What you have to do:
Select and reproduce each line of the listing below that bears the string "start".

BEGIN Dataset records

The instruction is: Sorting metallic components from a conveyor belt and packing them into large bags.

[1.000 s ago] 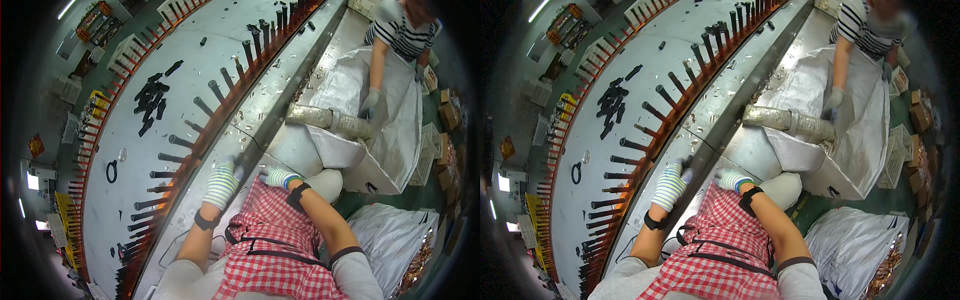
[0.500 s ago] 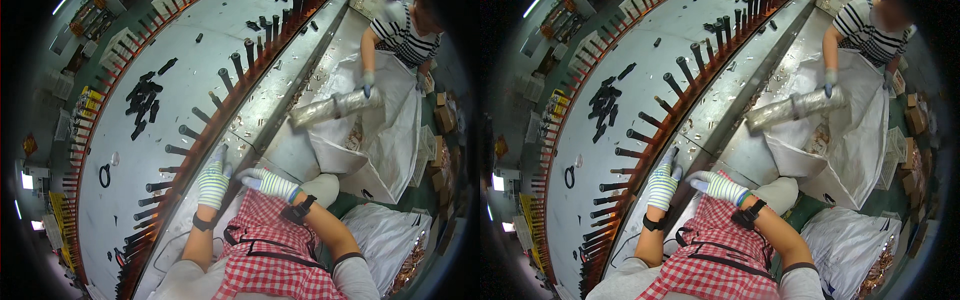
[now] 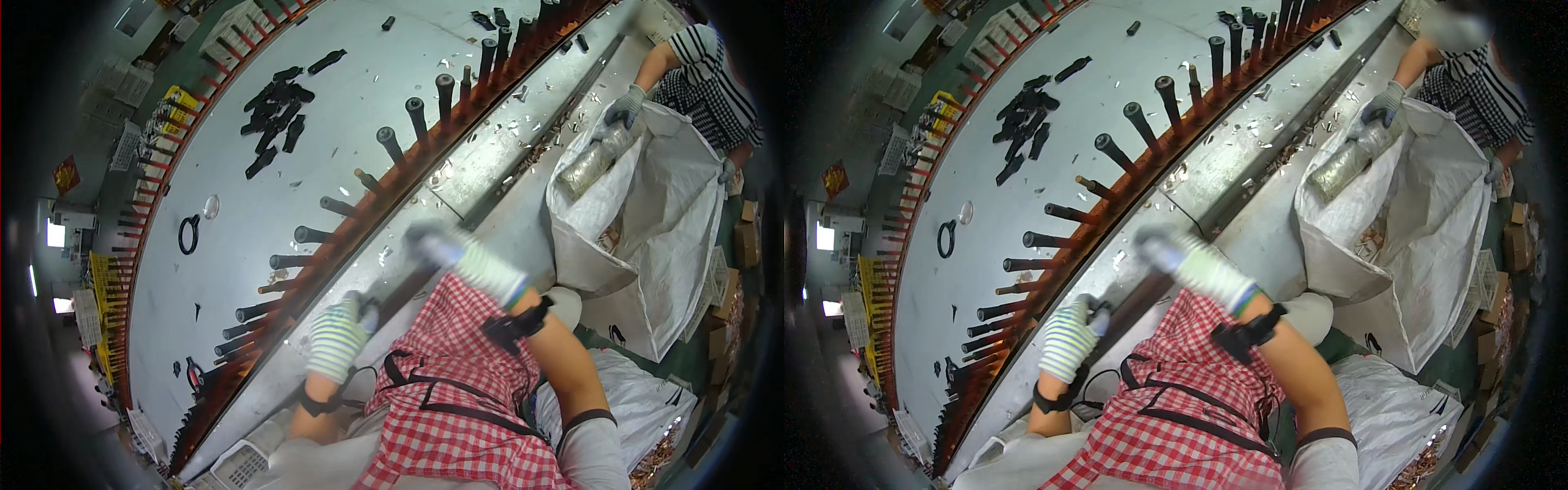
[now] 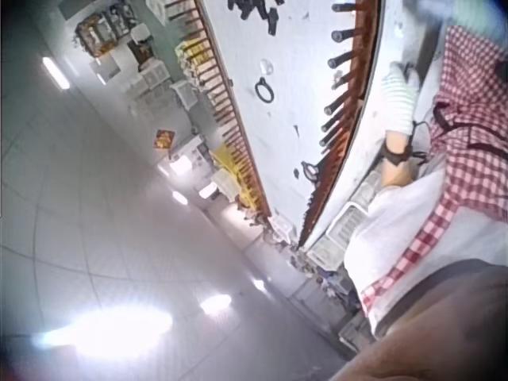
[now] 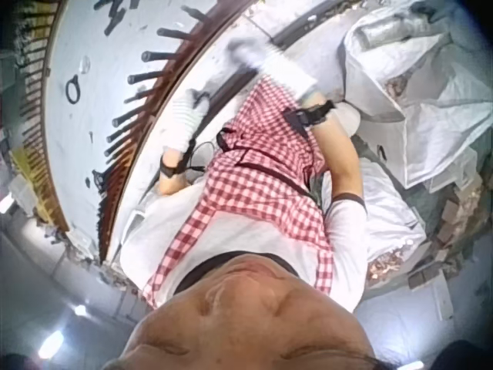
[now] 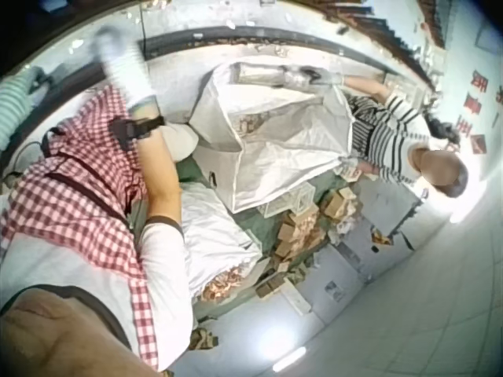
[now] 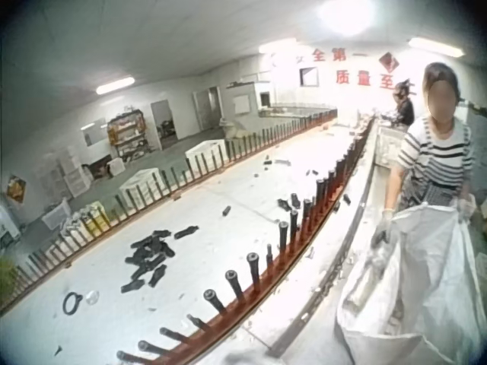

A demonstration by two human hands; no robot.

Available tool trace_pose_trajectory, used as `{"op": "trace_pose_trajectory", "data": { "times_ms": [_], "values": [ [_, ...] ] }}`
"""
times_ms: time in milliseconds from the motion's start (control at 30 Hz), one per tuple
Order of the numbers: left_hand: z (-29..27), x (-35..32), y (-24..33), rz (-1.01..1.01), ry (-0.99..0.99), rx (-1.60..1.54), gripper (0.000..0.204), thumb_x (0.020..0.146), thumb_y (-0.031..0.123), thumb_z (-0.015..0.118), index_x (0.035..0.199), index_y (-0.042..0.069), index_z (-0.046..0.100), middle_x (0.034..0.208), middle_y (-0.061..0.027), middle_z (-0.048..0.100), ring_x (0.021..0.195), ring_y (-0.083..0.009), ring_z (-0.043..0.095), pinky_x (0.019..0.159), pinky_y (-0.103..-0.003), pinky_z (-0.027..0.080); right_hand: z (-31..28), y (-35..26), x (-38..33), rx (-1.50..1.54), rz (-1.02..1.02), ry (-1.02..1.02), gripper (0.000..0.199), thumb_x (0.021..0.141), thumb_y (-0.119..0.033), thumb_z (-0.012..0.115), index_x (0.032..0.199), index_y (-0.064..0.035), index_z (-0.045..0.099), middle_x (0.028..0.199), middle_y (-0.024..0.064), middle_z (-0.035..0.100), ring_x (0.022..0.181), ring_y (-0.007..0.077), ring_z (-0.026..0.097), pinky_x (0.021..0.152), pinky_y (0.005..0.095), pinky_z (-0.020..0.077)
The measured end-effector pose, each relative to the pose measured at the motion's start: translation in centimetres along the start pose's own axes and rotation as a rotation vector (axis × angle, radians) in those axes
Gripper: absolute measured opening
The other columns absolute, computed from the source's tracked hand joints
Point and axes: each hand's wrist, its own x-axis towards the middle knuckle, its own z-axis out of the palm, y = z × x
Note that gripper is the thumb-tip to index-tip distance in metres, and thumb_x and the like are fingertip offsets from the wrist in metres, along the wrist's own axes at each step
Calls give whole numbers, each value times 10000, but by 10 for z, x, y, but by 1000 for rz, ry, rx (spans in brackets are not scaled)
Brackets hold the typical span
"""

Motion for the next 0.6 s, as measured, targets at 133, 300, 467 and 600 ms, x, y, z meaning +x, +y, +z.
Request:
{"op": "trace_pose_trajectory", "data": {
  "times_ms": [133, 300, 467, 600],
  "values": [
    [6, -5, -30, -101, 104, 82, 290, 789, 319, 605, 884, 45, 619, 708, -207, 624, 703, -363, 621, 640, -441, 479, 57, 27, 12, 120, 232, -208, 491, 910, -390, 501, 1212, -4, 521, 1053, 95, 609, 897, 148, 568, 831, 288, 448],
    [24, 5, -36, -91, 192, 60, 284, 803, 243, 604, 1025, 66, 587, 792, -182, 645, 742, -364, 621, 655, -449, 479, 0, -9, 23, 74, -215, 421, 366, 939, -335, 488, 1108, -26, 586, 1007, 66, 620, 864, 136, 570, 812, 286, 468],
    [6, 5, -8, -45, 246, -128, 421, 827, 220, 605, 1204, 44, 540, 660, -127, 591, 567, -253, 561, 583, -357, 459, -5, 52, -30, -373, 18, -322, 394, 936, -329, 462, 1131, -3, 564, 1090, 135, 609, 1020, 235, 567, 916, 327, 426],
    [-4, -1, 5, 53, 333, -415, 411, 841, 170, 602, 1218, 26, 531, 586, -63, 503, 505, -112, 418, 529, -276, 403, 37, 134, -18, -386, 641, -533, 403, 871, -335, 444, 1054, -4, 582, 1062, 185, 616, 993, 319, 577, 859, 385, 433]
  ]
}}
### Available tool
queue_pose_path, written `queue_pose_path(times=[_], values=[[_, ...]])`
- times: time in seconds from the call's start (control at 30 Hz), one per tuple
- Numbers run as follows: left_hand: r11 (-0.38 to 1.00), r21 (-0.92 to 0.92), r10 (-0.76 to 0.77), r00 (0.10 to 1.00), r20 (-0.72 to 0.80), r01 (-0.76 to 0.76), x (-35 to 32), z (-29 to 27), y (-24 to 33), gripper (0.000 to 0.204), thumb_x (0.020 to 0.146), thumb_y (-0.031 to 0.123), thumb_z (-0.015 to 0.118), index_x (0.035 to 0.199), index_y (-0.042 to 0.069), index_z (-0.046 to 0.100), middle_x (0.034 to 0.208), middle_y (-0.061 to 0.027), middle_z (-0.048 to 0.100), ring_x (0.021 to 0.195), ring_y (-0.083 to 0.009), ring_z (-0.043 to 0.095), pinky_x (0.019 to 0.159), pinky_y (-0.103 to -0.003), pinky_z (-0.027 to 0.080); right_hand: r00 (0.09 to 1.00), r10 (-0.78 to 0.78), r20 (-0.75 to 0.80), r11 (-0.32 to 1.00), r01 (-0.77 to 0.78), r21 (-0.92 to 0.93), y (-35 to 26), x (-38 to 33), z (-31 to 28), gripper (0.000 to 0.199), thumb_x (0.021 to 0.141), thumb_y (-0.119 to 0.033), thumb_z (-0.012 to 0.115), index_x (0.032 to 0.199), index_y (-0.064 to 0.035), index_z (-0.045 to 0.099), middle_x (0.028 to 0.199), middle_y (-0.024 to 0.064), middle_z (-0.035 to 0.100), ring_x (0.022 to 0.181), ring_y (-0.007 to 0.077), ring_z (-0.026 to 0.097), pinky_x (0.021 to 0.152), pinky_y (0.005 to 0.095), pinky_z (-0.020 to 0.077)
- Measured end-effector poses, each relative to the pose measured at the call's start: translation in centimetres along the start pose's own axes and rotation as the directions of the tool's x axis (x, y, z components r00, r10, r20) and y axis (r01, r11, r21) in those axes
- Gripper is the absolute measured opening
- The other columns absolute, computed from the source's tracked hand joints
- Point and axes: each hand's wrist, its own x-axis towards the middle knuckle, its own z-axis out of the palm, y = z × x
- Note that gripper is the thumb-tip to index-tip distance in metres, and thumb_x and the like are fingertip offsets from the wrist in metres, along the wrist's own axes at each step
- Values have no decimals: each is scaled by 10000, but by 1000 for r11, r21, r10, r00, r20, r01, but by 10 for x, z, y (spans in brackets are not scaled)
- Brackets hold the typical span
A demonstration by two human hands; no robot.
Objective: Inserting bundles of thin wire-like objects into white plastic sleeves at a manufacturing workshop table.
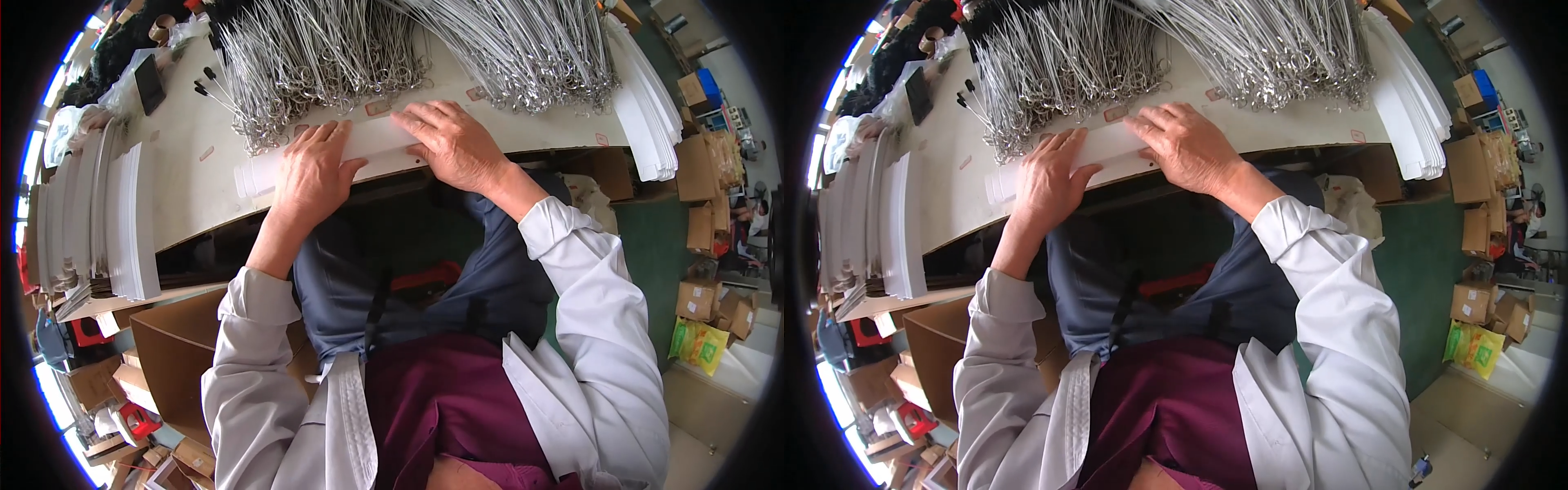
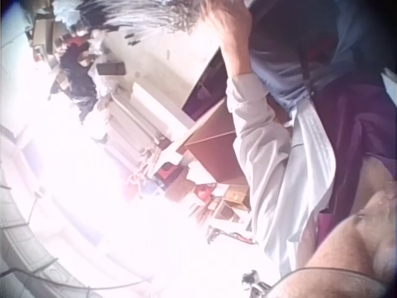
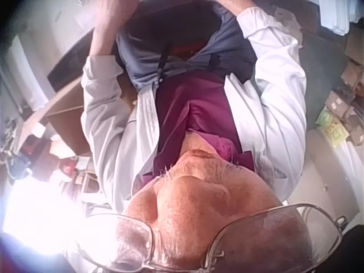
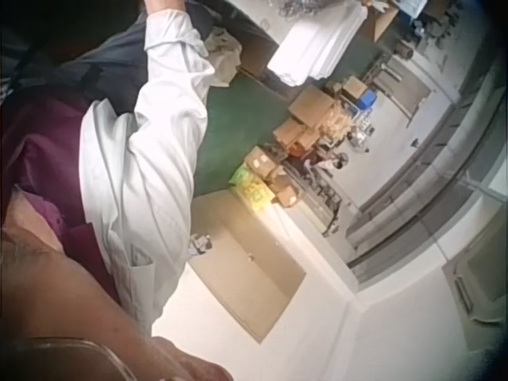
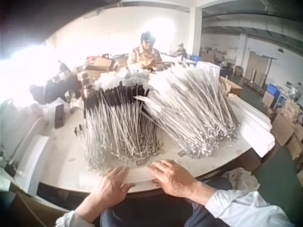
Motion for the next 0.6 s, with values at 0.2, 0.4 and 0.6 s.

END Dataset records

Your response:
times_ms: time in milliseconds from the motion's start (control at 30 Hz), one per tuple
The measured end-effector pose, each relative to the pose measured at the motion's start: translation in centimetres along the start pose's own axes and rotation as a rotation vector (axis × angle, radians) in those axes
- times: time in seconds from the call's start (control at 30 Hz), one per tuple
- Measured end-effector poses, each relative to the pose measured at the call's start: translation in centimetres along the start pose's own axes and rotation as the directions of the tool's x axis (x, y, z components r00, r10, r20) and y axis (r01, r11, r21) in those axes

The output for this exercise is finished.